◆ TASK PROMPT ◆
What is needed is every line from the one holding "One sample showing" to the last line of the data below, printed exactly and without pictures.

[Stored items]
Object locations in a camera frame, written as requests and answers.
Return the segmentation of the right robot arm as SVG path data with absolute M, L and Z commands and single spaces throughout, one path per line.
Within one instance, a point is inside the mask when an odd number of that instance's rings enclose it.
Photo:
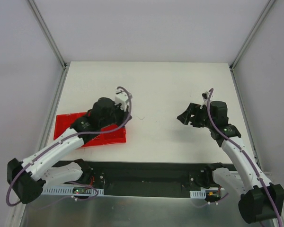
M 226 103 L 211 101 L 209 106 L 190 103 L 177 119 L 184 125 L 208 128 L 239 174 L 236 177 L 221 163 L 214 163 L 206 167 L 205 185 L 213 187 L 218 184 L 234 196 L 246 223 L 277 219 L 281 226 L 284 189 L 280 184 L 273 184 L 245 151 L 240 132 L 229 124 Z

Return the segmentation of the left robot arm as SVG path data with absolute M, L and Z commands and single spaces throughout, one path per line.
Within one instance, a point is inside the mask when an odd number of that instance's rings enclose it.
M 64 133 L 50 145 L 23 159 L 10 160 L 7 165 L 6 204 L 11 192 L 15 192 L 19 201 L 28 204 L 41 193 L 61 183 L 74 183 L 81 186 L 92 185 L 92 170 L 82 159 L 70 164 L 54 167 L 58 161 L 73 150 L 82 147 L 100 134 L 107 134 L 103 128 L 117 125 L 120 129 L 131 119 L 132 100 L 129 97 L 115 100 L 102 97 L 83 116 L 77 118 Z

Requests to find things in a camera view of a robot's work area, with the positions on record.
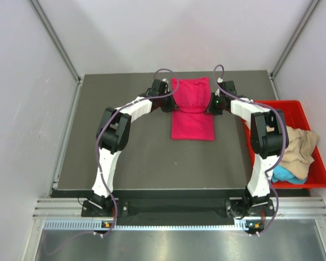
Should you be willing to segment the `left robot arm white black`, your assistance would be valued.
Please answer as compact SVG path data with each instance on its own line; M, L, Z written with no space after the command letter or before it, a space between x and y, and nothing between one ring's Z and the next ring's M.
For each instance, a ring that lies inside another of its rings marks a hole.
M160 108L164 112L177 109L167 79L154 79L146 92L117 108L107 107L96 134L97 174L89 202L99 215L116 211L113 180L117 161L128 141L131 124Z

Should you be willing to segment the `pink t shirt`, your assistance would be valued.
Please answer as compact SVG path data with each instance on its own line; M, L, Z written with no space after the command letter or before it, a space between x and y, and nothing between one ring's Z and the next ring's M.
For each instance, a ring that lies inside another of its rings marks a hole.
M214 117L205 113L211 99L209 78L172 78L172 89L178 110L172 112L171 138L214 141Z

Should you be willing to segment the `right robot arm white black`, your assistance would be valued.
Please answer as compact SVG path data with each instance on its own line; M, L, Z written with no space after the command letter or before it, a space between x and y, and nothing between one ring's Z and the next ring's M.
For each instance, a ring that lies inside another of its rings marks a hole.
M244 190L245 214L255 215L269 205L274 168L289 144L285 116L269 105L240 97L233 81L216 80L218 89L211 94L206 113L221 115L227 111L250 125L250 145L254 152L252 176Z

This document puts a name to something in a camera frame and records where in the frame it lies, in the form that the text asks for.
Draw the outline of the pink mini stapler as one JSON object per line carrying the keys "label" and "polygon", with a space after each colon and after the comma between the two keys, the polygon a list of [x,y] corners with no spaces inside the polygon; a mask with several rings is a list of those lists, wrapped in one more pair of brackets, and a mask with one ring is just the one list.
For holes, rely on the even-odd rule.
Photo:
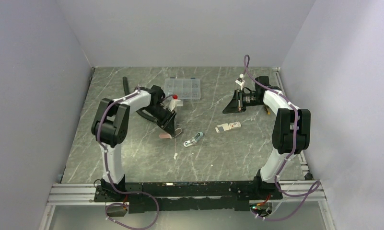
{"label": "pink mini stapler", "polygon": [[175,133],[173,135],[169,134],[169,133],[161,133],[159,135],[159,138],[160,139],[172,139],[172,138],[175,138],[176,136],[178,136],[179,134],[182,133],[182,129],[181,128],[177,128],[175,130]]}

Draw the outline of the white staple box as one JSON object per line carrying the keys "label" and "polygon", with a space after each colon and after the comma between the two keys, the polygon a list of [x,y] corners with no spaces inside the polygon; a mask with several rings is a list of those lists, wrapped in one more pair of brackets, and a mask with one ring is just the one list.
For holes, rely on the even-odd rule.
{"label": "white staple box", "polygon": [[241,123],[240,122],[224,123],[224,124],[221,124],[221,125],[217,125],[215,127],[215,130],[216,130],[217,133],[221,133],[221,132],[229,131],[229,130],[232,130],[232,129],[237,129],[237,128],[240,128],[240,127],[241,127]]}

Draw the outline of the blue mini stapler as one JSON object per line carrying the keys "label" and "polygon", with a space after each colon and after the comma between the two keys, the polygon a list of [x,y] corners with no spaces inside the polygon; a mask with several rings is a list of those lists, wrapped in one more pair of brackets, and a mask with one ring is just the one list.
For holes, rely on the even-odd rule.
{"label": "blue mini stapler", "polygon": [[194,135],[191,139],[185,141],[183,143],[184,147],[190,147],[195,145],[201,138],[203,137],[203,132],[198,132],[196,135]]}

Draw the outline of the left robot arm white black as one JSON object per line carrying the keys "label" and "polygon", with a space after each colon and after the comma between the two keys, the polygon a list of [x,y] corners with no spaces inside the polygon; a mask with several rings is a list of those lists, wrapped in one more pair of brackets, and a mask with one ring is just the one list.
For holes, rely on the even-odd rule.
{"label": "left robot arm white black", "polygon": [[122,166],[121,144],[128,133],[129,117],[138,110],[146,110],[156,119],[156,125],[169,138],[180,134],[176,111],[164,106],[164,91],[159,86],[150,89],[137,87],[134,92],[117,99],[104,98],[97,109],[91,132],[103,156],[102,187],[113,201],[125,197],[125,173]]}

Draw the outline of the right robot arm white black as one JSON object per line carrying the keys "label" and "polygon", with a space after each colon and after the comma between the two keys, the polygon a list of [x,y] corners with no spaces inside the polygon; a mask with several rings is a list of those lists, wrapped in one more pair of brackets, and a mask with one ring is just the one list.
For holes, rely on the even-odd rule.
{"label": "right robot arm white black", "polygon": [[259,76],[254,82],[255,89],[251,90],[244,86],[243,75],[240,75],[235,81],[238,87],[222,113],[242,113],[247,107],[265,106],[276,116],[271,139],[273,150],[259,170],[261,181],[252,186],[253,195],[263,199],[271,191],[268,183],[278,182],[287,162],[308,148],[311,113],[290,102],[279,87],[270,85],[267,76]]}

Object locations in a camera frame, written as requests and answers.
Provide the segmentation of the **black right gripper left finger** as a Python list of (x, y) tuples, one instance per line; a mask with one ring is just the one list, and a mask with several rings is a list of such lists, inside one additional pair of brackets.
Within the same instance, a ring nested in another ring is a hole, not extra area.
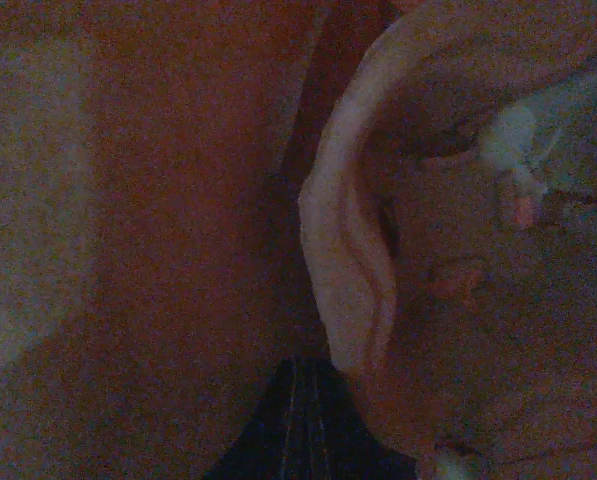
[(306, 364), (280, 362), (252, 418), (205, 479), (305, 479)]

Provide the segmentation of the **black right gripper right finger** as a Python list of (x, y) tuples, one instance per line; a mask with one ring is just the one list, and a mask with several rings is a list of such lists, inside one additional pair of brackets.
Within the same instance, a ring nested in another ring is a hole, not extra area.
[(310, 479), (415, 479), (416, 461), (380, 443), (365, 425), (343, 376), (325, 360), (307, 362)]

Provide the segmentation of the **brown paper bag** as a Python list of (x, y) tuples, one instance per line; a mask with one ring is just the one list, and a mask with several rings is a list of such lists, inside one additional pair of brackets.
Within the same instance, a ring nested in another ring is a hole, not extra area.
[(341, 374), (299, 196), (393, 23), (381, 1), (0, 2), (0, 479), (205, 479), (281, 361)]

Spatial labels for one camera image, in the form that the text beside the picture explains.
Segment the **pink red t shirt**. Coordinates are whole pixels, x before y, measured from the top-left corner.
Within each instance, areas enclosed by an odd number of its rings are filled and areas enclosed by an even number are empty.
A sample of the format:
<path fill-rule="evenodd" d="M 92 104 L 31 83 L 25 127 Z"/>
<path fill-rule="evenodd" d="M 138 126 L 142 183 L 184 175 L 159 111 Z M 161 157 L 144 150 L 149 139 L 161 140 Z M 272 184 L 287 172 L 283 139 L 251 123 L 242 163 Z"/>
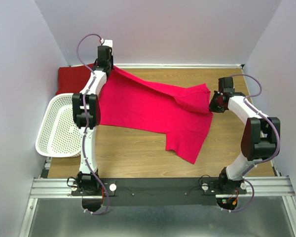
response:
<path fill-rule="evenodd" d="M 101 91 L 100 124 L 163 133 L 165 149 L 194 164 L 212 123 L 210 94 L 206 84 L 184 88 L 115 68 Z"/>

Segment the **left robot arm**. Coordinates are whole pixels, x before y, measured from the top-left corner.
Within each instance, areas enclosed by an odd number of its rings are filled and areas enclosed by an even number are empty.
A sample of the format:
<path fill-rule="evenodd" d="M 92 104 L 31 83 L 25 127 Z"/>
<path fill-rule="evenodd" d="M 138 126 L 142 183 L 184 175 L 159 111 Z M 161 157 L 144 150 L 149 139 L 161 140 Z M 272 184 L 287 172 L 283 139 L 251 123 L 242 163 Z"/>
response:
<path fill-rule="evenodd" d="M 81 135 L 81 160 L 76 176 L 77 191 L 84 195 L 99 195 L 102 186 L 98 177 L 95 138 L 100 124 L 99 94 L 113 68 L 112 47 L 98 46 L 98 58 L 90 69 L 85 87 L 72 95 L 73 119 Z"/>

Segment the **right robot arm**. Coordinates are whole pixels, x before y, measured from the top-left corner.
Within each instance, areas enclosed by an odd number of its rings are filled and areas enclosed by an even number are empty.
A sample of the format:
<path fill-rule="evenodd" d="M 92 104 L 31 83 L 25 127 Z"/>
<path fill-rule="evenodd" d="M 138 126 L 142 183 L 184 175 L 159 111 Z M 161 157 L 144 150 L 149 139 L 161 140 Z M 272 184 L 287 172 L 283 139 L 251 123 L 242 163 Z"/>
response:
<path fill-rule="evenodd" d="M 214 113 L 229 110 L 244 123 L 241 153 L 235 161 L 222 169 L 215 188 L 222 194 L 229 194 L 241 187 L 244 177 L 256 166 L 268 162 L 280 152 L 280 120 L 269 117 L 249 101 L 249 96 L 235 91 L 233 76 L 219 79 L 218 90 L 214 92 L 209 105 Z"/>

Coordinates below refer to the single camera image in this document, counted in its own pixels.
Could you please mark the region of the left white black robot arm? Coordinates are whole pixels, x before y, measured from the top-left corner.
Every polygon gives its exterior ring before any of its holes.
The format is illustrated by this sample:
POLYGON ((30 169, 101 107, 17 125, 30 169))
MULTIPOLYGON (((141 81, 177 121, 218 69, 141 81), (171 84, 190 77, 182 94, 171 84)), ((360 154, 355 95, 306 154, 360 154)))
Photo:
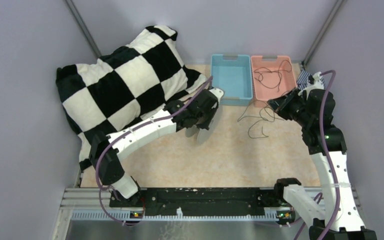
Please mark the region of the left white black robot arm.
POLYGON ((98 132, 92 140, 89 160, 95 168, 95 177, 104 186, 109 186, 121 195, 129 207, 140 202, 139 185, 127 173, 121 162, 127 156, 150 142, 185 130, 185 136, 197 135, 197 143, 204 143, 216 126, 215 117, 224 91, 211 87, 194 95, 189 102, 169 102, 163 109, 129 128, 110 134, 98 132))

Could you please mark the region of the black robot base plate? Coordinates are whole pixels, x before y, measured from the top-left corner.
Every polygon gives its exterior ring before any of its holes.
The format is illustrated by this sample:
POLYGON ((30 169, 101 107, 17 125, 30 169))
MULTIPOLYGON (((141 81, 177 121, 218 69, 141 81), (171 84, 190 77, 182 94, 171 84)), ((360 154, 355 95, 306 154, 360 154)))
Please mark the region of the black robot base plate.
POLYGON ((138 208, 147 217, 258 217, 269 211, 277 217, 292 211, 272 188, 260 187, 142 188, 129 199, 111 194, 109 206, 138 208))

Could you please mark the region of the translucent white cable spool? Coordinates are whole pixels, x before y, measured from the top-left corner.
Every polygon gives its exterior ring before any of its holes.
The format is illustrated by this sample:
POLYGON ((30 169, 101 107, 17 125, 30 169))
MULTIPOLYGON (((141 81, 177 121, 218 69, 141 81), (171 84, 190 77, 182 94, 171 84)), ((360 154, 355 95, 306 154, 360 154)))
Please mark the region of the translucent white cable spool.
POLYGON ((221 108, 219 110, 217 110, 217 112, 215 113, 214 117, 210 121, 209 130, 207 130, 207 129, 200 129, 200 128, 197 128, 194 125, 193 127, 187 128, 185 130, 185 136, 187 138, 195 137, 196 138, 196 143, 198 145, 202 145, 214 133, 216 127, 218 126, 218 124, 219 124, 219 122, 220 122, 220 120, 222 118, 222 113, 223 113, 223 110, 221 108))

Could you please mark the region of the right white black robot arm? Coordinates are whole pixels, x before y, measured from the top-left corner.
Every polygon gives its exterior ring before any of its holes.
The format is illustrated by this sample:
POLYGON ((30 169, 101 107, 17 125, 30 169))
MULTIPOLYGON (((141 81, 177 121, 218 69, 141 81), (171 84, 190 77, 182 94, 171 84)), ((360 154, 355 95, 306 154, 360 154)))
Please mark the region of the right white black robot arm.
POLYGON ((324 208, 310 197, 295 178, 278 179, 273 200, 290 204, 308 227, 311 240, 375 240, 355 203, 347 168, 347 145, 333 123, 336 105, 331 92, 313 89, 270 99, 268 105, 284 120, 301 126, 302 139, 319 177, 324 208))

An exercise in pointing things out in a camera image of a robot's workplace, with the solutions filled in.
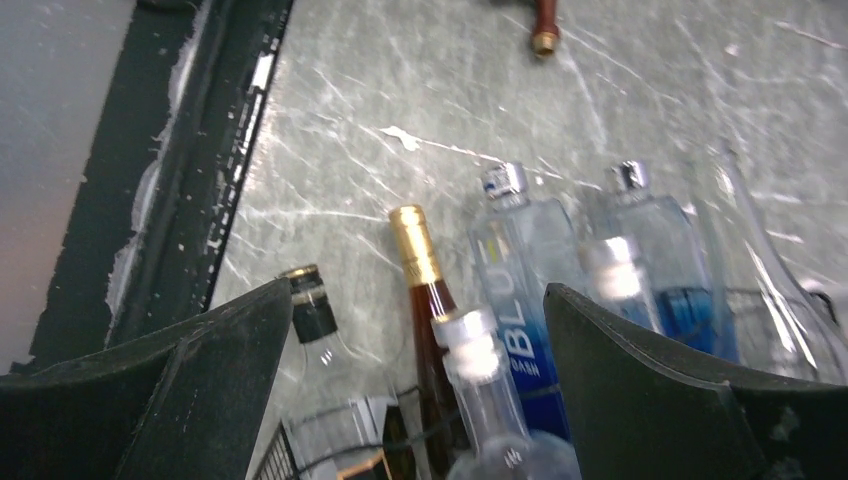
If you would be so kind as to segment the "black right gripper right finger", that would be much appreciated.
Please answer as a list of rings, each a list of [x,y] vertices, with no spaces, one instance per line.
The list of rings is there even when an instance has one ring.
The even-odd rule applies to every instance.
[[[640,327],[562,284],[544,313],[586,479],[843,479],[847,390]]]

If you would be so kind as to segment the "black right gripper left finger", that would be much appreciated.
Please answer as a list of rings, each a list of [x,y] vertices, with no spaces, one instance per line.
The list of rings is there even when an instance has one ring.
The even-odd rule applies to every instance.
[[[1,380],[5,479],[242,479],[292,318],[284,278]]]

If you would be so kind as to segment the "clear bottle dark label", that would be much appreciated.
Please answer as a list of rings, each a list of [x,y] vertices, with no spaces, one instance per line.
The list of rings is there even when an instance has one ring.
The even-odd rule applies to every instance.
[[[580,479],[573,446],[528,429],[497,337],[491,308],[482,306],[432,320],[443,364],[457,398],[471,450],[452,465],[449,479]]]

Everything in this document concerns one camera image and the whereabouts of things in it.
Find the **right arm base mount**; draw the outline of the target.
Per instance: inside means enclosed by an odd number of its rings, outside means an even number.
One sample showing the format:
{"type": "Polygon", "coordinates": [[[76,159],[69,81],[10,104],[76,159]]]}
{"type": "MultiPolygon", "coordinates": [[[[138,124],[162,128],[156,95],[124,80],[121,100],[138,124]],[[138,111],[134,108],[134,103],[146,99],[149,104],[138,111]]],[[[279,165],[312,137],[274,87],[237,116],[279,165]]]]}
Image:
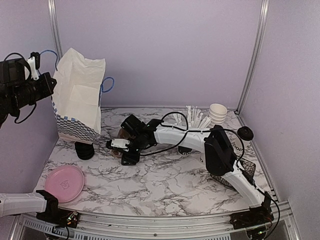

◆ YOUR SOLUTION ◆
One sample showing the format:
{"type": "Polygon", "coordinates": [[[76,159],[69,81],[10,104],[76,159]]]}
{"type": "MultiPolygon", "coordinates": [[[[138,124],[162,128],[156,95],[124,80],[121,100],[138,124]],[[138,111],[134,108],[134,103],[146,99],[149,104],[138,111]]],[[[279,165],[312,137],[274,87],[237,116],[279,165]]]]}
Image:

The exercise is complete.